Korean MOS-Sleep was also shown to be valid for measuring the concept of the hypothesized dimension. In this study, all items in domains and indices had higher item-scale correlations than 0.40 for the hypothesized dimension. This means that all items in each domain and index showed good item correlations with their own domain.28 Item discrimination was also satisfied. The scaling success rates on discriminant validity were 100% for all scales. All items showed lower item correlations (less than 0.40) with other domains.
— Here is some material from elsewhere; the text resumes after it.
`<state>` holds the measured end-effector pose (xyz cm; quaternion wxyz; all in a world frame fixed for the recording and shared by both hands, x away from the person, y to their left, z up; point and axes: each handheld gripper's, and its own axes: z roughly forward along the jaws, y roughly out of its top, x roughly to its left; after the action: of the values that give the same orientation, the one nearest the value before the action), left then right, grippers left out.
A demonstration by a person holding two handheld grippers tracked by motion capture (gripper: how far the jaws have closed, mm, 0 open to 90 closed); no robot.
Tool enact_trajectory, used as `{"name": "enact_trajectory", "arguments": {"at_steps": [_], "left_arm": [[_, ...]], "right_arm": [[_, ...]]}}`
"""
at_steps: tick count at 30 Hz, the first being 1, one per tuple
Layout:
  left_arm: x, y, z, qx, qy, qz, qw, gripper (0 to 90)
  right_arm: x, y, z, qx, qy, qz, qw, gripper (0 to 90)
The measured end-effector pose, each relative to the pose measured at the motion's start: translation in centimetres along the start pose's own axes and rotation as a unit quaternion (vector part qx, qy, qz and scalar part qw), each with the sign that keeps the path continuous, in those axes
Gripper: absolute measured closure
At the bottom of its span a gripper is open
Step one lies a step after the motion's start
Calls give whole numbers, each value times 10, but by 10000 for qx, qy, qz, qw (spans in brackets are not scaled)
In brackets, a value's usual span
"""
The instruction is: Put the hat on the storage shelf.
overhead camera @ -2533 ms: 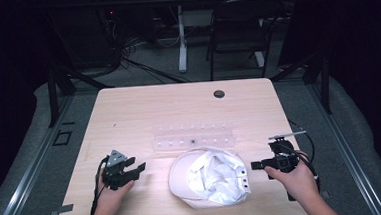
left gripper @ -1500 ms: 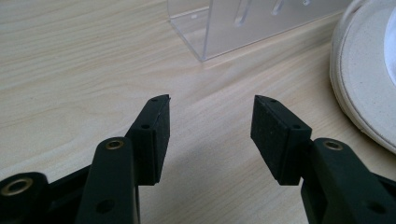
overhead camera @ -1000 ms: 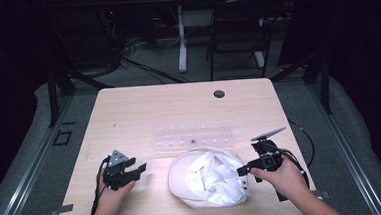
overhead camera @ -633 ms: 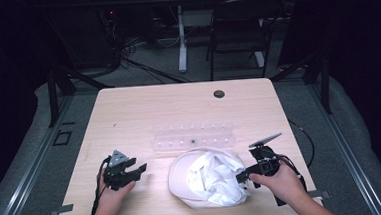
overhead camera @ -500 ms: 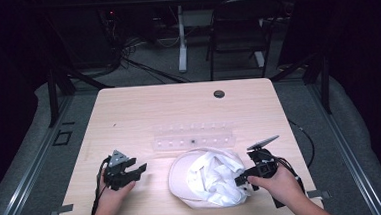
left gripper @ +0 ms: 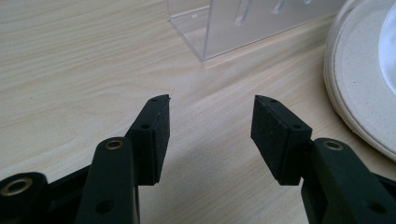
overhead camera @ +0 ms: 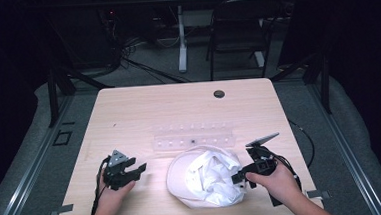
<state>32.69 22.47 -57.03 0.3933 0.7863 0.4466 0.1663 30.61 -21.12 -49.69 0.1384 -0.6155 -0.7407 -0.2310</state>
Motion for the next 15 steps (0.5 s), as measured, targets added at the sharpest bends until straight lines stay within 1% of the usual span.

This suggests that items of Korean MOS-Sleep were more strongly correlated with their hypothesized dimensions than with the other dimensions of the instrument.29 Recent validation study of six-language versions during an international clinical trial showed that some items of each language version had unsatisfactory results of item convergent validity.18 This may have been related to translation difficulties in these language versions.
Correlations between the Korean MOS-Sleep and other instruments administered in this study provided evidence for construct validity. The 9-item Sleep Problems Index-2 was significantly correlated with SF-36 (r = 0.575), MFI (r = 0.568), BDI (r = 0.499) and STAI (r = 0.435). Overall patients’ quality of life had the highest correlation with Sleep Disturbance and Daytime Somnolence and was not correlated with Snoring. These findings demonstrate that sleep is related to patients’ quality of life, fatigue, depression, and anxiety. This relationship is in agreement with previous work, which showed that sleep problems adversely affected physical health as well as mental and social functioning.1–5,31–33
The Korean version of MOS-Sleep was found to be significantly correlated with subjective judgment of the severity of OSA. The Sleep Problems Index-2 (r = 0.532), Shortness of Breath (r = 0.460), and Daytime Somnolence (r = 0.402) were particularly strongly related to the symptom degree of sleep disordered breathing. In contrast to subjective severity of OSA, objective severity according to the level of AHI was less correlated to MOS-Sleep. Only Snoring, Sleep Adequacy, and Sleep Problem Index-1 scores were significantly correlated with AHI severity and showed significant differences between normal/mild and severe groups.
In conclusion, we have developed a Korean version of MOS-Sleep, and examined its reliability and validity in patients with OSA. The results from this study provided evidence that the Korean version of MOS-Sleep has internal consistency, test-retest reliability, and construct validity. In addition, MOS-Sleep was found to appropriately differentiate between the patients with OSA according to the severity of OSA.
Notes
Conflicts of Interest
The authors have no financial conflicts of interest.